Much like its titular character, Rob Marshall’s
Mary Poppins Returns – the sequel to the 1964 film, Mary Poppins – comes as a delightful surprise. At a time when multiplexes are flooded with hand-me-down refurbished tales that rarely live up to their predecessors, it’s only natural to be concerned about an homage to a universally beloved film. But have no fear: Emily Blunt (reprising Julie Andrews’ turn as Poppins) holds her own as a frolicsome iteration of the world’s most famous nanny. Mary Poppins Returns comes with a few updates. Michael Banks (Ben Whishaw) is no longer a Victorian child; he’s a widower with three kids and a foreclosure looming over his house. The kicker? The bankers threatening him are from Fidelity Fiduciary Bank, where his stone-hearted father used to work, and where Michael himself is a part-time teller. His affectionate sister Jane (Emily Mortimer) is now a labour activist, rallying post-Depression London workers to demand equal rights – a nod to her mother’s Suffragette protests. She also drops everything to help rescue her childhood home. Enter Mary Poppins, floating in on her umbrella to save the day. Even when the thin premise of Mary Poppins Returns overstays its runtime, aided by forgettable musical numbers that are a far cry from the evergreen earworms we know and love, its charm rarely flags. If the chief villain of this Mary Poppins universe is once again the big bad adult world, then the cutthroat bankers are its henchmen, and the dancing lamplighters its underdog heroes. When Michael and Jane realise that their father has left them valuable shares in Fiduciary Financial, the bank’s president, William Wilkins (Colin Firth) is gracious and accommodating – until they leave. Like the Wall Street giants who decimated the global economy in 2008, Wilkins tries to maximise profits by preying on homeowners left vulnerable after the Great Depression by using the facade of a powerful bank. He’s exactly what we imagine when we think of an upstanding authority figure, and that’s what makes him even more dangerous: Michael feels so at ease with Wilkins, that he doesn’t believe his own children when they try to expose him as a fraud.

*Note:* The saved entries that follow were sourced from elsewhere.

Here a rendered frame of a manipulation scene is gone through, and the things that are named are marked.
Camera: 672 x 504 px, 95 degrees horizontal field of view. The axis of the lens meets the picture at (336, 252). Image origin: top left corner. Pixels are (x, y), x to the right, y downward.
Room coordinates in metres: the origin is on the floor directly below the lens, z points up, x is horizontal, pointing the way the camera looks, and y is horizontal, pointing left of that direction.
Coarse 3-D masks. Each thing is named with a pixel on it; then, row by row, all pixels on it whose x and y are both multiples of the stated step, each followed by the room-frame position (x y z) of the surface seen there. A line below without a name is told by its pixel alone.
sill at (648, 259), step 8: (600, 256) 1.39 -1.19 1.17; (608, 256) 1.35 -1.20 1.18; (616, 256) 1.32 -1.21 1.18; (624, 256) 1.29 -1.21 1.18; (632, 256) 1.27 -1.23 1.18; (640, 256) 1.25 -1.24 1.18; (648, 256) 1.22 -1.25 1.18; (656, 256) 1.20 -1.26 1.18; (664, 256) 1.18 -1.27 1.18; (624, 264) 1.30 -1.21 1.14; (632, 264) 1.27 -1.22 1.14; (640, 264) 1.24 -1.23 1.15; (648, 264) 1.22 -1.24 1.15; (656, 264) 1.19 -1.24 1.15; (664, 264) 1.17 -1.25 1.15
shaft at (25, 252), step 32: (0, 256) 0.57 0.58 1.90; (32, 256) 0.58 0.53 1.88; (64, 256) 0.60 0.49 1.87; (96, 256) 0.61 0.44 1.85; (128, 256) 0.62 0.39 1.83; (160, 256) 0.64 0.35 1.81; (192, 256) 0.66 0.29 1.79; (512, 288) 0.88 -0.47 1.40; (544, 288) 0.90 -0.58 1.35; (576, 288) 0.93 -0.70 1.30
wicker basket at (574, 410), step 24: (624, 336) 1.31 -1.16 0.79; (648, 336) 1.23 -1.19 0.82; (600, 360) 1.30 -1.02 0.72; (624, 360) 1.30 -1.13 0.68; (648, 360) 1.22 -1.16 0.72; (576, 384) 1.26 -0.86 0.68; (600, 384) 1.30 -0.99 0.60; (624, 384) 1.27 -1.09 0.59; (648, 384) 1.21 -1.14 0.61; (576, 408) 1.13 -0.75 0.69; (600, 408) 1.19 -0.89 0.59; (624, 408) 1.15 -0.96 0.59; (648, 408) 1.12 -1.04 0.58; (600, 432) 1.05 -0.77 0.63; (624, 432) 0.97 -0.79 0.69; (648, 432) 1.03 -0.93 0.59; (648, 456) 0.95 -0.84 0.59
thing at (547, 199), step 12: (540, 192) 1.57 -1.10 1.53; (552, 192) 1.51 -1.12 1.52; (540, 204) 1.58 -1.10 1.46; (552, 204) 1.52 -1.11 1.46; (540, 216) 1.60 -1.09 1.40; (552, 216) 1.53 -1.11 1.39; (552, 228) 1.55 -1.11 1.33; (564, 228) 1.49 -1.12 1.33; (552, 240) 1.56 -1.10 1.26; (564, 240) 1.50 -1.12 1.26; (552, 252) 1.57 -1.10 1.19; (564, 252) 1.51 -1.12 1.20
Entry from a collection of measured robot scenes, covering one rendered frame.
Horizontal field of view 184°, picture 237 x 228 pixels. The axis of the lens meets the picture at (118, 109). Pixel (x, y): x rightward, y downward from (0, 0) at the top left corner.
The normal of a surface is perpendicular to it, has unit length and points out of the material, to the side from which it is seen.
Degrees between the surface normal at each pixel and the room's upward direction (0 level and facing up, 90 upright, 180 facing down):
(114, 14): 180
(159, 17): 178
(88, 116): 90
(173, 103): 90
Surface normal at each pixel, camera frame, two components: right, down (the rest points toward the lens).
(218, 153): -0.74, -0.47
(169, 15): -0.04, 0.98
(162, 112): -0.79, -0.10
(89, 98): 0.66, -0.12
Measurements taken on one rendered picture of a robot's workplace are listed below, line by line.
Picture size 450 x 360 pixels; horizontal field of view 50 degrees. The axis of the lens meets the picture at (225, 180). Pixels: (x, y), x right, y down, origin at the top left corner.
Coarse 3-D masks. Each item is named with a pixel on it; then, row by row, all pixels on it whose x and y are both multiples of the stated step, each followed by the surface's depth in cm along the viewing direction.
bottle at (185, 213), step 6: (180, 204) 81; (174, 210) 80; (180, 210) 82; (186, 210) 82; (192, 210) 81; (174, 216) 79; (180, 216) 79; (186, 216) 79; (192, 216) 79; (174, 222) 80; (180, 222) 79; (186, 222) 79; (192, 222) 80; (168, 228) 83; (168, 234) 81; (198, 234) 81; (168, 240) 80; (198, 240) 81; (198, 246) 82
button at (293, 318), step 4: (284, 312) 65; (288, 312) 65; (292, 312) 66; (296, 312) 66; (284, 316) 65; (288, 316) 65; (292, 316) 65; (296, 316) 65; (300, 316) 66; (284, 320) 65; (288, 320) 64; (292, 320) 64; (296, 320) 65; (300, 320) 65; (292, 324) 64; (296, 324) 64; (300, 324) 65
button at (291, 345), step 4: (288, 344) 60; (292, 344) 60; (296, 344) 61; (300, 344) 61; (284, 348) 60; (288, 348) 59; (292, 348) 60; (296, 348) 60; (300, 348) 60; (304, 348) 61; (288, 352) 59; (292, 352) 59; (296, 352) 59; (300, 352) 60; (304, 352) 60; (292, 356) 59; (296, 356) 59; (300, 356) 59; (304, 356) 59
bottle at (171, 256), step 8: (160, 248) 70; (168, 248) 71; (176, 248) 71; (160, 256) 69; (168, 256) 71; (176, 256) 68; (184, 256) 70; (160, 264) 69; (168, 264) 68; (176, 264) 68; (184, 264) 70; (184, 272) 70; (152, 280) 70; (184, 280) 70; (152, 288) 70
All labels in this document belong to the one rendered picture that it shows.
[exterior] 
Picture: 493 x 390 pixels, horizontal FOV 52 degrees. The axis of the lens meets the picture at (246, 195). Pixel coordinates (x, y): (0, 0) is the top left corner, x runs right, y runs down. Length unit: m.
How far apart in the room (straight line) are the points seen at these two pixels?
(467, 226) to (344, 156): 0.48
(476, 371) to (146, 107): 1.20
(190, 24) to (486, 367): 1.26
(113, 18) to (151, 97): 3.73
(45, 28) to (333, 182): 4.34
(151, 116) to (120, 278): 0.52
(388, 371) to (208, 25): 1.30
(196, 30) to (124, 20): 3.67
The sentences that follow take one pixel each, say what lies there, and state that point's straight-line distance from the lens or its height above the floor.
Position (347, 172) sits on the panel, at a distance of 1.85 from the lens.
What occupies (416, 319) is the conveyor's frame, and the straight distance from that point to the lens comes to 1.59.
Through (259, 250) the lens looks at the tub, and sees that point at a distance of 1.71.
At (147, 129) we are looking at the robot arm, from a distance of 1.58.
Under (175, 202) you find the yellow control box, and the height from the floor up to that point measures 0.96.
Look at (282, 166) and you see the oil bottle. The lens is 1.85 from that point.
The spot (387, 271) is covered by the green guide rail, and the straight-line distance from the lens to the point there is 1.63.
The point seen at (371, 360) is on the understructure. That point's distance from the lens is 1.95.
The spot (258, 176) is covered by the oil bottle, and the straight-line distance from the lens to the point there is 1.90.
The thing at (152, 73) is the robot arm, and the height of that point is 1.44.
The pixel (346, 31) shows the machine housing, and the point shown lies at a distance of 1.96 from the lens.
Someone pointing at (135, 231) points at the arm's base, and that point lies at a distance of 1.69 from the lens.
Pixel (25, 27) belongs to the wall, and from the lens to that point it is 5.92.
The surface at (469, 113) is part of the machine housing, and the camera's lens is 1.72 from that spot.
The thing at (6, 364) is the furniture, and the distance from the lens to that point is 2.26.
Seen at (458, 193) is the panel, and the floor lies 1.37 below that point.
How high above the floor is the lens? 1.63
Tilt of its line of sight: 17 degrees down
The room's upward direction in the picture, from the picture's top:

Mary Poppins dancing with a troupe of heroic lamplighters.
Image credit: Walt Disney Co.
Mary Poppins and Jack at the Royal Doulton Music Hall
Image credit: Walt Disney Co.
Mary Poppins Returns has even more pronounced undertones of radicalism, bringing it closer to the original 1934 series by PL Travers, a non-conformist reporter-turned-author, who famously hated the Disneyfication of her books.But ultimately, it is the lamplighters, led by Jack and Mary, who leap forward to save the Banks home and stick it to Wilkins. It’s an illustration of the power that collective action can have, even against an institution whose job is to crush the working class under its heel. And yet, there is no trace of ra-ra radicalism in the Poppins utopia. There is no need, because every “good guy” readily accepts that deeply entrenched barriers of class, money, and status, are secondary to individual humanity. In a movie where people have bottomless bags and a bathtub with a direct route to the seaside, that might be the most impossible thing of all.